Below, some lines carry pictures; leave those pictures out and retype exactly the lines from the one with "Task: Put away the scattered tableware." through the one with "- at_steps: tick".
************
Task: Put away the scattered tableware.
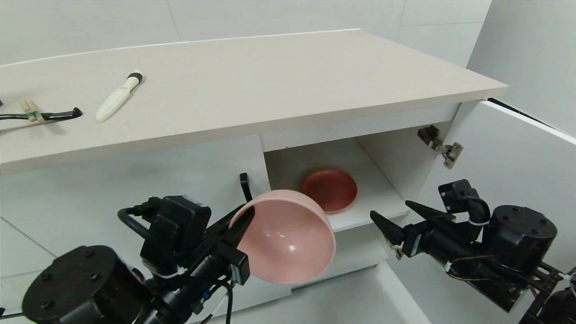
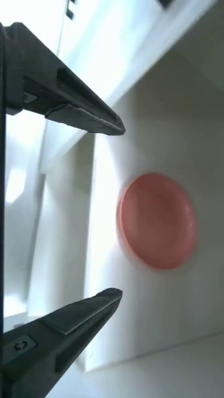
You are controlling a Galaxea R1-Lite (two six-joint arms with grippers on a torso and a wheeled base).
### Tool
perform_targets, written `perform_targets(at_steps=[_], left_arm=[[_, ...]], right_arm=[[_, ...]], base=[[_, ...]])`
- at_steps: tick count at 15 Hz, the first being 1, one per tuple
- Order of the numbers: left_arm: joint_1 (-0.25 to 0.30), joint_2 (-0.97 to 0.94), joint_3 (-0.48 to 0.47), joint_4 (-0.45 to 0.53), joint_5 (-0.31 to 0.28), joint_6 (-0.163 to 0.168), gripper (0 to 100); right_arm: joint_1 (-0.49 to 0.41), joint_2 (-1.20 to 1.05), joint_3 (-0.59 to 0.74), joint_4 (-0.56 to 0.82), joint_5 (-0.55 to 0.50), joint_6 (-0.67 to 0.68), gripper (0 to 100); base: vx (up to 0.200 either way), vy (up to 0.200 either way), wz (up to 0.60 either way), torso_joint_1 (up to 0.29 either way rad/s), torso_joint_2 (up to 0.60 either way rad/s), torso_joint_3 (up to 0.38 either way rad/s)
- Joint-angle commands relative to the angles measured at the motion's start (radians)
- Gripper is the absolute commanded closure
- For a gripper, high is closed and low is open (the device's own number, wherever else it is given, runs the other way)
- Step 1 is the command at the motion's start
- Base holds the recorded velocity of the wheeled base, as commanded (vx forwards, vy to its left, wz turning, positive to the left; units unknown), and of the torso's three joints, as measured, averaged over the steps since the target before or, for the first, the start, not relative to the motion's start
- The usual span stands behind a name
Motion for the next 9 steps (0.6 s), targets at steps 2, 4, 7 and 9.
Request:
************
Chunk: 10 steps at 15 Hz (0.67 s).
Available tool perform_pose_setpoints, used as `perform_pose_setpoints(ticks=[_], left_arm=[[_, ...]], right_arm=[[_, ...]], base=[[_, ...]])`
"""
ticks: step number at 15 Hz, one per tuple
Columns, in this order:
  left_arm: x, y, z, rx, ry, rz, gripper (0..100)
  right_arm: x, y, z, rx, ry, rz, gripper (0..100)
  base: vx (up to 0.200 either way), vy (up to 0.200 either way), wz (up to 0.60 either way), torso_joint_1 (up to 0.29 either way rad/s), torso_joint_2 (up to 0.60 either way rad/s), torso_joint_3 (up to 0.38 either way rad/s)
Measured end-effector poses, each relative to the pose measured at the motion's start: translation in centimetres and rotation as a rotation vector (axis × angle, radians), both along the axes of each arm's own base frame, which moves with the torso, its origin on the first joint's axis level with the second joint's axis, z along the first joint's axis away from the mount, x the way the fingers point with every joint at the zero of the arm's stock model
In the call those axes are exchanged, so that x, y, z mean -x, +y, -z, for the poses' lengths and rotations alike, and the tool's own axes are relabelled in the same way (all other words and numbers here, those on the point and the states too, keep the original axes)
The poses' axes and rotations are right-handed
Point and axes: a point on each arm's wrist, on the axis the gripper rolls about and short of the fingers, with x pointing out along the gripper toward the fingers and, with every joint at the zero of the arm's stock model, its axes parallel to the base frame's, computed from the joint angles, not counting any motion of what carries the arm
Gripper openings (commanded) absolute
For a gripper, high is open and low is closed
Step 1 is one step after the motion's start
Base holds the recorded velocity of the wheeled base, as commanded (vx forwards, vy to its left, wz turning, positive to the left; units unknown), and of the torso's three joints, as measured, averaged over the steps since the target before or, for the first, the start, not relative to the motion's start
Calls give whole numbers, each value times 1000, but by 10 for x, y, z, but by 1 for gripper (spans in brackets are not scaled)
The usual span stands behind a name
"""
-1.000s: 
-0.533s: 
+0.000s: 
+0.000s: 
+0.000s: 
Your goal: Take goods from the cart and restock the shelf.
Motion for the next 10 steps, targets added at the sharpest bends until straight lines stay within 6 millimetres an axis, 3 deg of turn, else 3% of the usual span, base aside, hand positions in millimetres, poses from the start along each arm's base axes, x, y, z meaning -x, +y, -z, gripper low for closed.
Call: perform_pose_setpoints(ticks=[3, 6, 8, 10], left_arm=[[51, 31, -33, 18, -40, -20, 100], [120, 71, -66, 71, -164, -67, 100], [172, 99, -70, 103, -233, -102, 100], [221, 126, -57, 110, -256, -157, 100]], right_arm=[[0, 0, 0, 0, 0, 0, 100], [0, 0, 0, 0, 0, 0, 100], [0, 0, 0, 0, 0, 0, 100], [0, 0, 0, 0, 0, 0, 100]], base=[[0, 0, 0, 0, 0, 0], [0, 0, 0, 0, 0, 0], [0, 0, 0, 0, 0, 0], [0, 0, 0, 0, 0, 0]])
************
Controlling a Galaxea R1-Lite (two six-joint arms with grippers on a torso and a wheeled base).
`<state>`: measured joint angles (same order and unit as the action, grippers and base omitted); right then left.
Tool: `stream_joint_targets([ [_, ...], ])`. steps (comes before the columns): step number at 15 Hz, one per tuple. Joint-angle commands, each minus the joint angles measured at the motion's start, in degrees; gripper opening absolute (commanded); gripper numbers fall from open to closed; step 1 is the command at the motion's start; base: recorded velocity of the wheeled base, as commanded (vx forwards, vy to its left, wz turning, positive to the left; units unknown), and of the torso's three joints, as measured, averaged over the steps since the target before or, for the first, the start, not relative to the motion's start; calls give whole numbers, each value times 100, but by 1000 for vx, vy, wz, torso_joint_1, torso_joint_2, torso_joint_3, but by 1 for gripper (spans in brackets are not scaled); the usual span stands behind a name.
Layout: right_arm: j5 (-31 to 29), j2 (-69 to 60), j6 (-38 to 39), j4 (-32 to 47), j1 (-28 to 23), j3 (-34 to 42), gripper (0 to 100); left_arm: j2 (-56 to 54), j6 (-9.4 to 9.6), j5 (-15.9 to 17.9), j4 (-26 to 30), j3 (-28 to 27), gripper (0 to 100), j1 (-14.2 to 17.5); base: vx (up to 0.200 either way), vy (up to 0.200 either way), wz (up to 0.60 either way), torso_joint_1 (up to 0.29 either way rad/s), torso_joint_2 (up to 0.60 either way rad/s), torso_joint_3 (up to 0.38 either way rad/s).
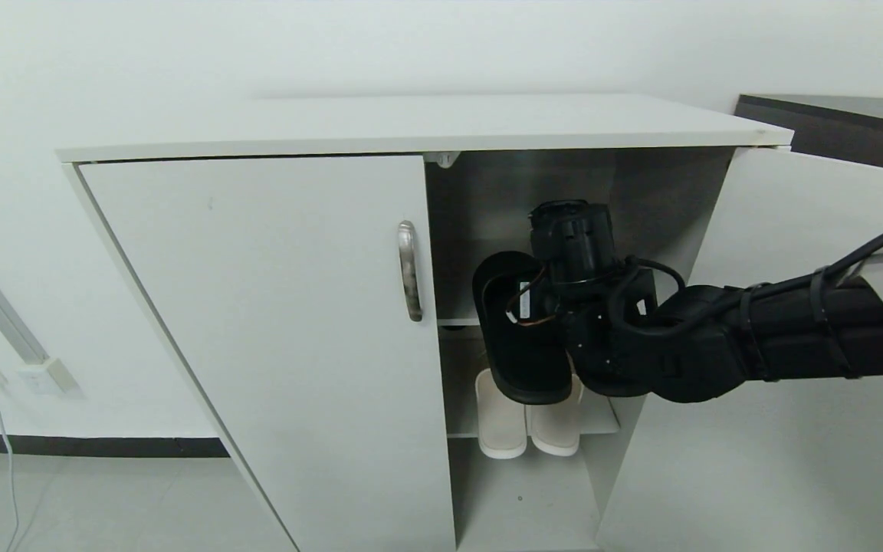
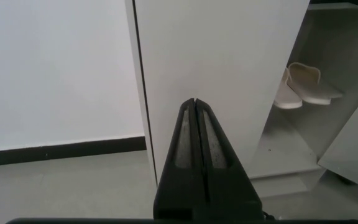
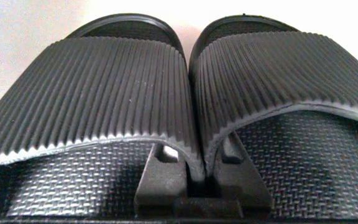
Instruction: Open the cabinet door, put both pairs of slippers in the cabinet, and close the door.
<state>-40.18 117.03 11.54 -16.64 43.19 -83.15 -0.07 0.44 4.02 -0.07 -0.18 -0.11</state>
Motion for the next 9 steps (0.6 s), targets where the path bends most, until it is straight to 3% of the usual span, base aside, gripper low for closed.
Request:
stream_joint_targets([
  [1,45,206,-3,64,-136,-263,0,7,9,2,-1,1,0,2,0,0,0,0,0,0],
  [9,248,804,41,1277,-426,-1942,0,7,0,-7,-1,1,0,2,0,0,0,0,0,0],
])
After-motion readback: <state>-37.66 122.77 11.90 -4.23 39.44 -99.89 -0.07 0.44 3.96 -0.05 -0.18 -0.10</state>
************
* **Result of this task**:
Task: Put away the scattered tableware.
You are controlling a Galaxea R1-Lite (two six-joint arms with grippers on a torso and a wheeled base).
### Tool
perform_targets, written `perform_targets(at_steps=[_], left_arm=[[_, ...]], right_arm=[[_, ...]], base=[[_, ...]])`
- at_steps: tick count at 15 Hz, the first being 1, one per tuple

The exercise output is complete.